Cat Mazza is a mid-career artist whose work focuses on textiles and technology. She often works collaboratively, creating projects with strong social and political messages. With this original PLATFORM commission at deCordova, Mazza expands her practice to create her first outdoor sculpture. With an interest in issues of convalescence and self-care, Mazza was inspired by nineteenth-century New England “cure cottages,” structures intended to rehabilitate urban workers suffering from tuberculosis. Her piece, Taking the Cure, channels the restorative powers of nature in a treatment space for today’s contemporary social ills.
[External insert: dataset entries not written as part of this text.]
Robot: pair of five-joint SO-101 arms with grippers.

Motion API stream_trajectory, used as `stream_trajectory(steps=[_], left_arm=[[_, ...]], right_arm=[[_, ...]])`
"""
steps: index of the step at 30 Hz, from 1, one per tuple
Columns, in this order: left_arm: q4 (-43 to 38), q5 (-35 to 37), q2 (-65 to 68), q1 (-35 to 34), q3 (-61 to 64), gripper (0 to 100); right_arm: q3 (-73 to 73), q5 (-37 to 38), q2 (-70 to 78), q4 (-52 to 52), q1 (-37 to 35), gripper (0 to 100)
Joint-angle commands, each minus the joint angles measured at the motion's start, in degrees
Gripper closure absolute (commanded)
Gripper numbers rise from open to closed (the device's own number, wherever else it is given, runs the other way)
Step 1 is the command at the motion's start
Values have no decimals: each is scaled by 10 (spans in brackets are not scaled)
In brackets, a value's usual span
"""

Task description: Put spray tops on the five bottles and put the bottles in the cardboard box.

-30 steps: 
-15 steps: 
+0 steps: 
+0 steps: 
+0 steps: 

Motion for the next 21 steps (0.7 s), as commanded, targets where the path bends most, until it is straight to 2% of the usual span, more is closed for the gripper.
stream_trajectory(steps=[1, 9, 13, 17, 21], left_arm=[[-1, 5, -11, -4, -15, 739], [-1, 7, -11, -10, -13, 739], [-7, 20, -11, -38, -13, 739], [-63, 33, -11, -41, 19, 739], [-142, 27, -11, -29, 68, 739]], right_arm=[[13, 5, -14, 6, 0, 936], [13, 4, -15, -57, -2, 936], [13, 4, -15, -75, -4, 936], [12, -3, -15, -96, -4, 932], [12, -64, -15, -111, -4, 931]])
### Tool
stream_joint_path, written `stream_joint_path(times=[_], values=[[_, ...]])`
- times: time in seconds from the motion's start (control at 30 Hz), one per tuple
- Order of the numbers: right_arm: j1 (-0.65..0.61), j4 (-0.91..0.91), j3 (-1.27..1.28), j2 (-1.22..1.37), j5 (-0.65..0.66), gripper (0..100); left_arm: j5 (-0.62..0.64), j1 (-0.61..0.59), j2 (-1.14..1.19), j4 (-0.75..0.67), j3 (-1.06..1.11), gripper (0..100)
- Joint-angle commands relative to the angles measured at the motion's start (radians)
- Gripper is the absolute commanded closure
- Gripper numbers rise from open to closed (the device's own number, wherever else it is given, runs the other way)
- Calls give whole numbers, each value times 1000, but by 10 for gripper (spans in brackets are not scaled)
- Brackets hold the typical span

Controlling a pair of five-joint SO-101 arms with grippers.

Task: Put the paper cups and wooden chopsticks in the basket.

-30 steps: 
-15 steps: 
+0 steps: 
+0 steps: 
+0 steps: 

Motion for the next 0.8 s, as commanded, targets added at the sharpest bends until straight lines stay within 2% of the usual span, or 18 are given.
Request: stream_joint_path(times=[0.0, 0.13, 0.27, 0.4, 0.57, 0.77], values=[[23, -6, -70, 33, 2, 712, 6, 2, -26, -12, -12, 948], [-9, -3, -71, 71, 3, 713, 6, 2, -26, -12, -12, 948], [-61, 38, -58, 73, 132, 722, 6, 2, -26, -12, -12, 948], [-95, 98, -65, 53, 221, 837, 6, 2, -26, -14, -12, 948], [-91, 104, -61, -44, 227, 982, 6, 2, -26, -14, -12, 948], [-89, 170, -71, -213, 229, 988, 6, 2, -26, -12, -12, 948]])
While tuberculosis is an ancient disease, a major resurgence in the United States and Europe in the 1800s correlated to mass urbanization and industrialization. At this time, the only known cures for tuberculosis were fresh air and rest. To quarantine very contagious patients from Boston, the Massachusetts State Sanatoria established locations in the western part of the state, with a central house surrounded by small, makeshift cottages in remote natural settings. These shelters incorporated porches and large windows into their design, allowing patients to interact with the outside environment and promoting the healing powers of nature. Mazza refers to these features in her wooden latticework and the open, permeable walls, which allow the free flow of air and of visitors, who are encouraged to circulate and also to linger, soaking up the health benefits of fresh air and nature. DeCordova’s idyllic grounds provide the perfect setting for Taking the Cure. Surrounded by trees in the Sculpture Park, viewers are able to contemplate recuperation and engage with the history of curing examined by Mazza’s work and research.
Platform is a series of one-person commissioned projects by early- and mid-career artists from New England, national, and international art communities that engage with deCordova’s unique landscape. The PLATFORM series lets artists expand their practice and visitors experience new approaches to contemporary sculpture.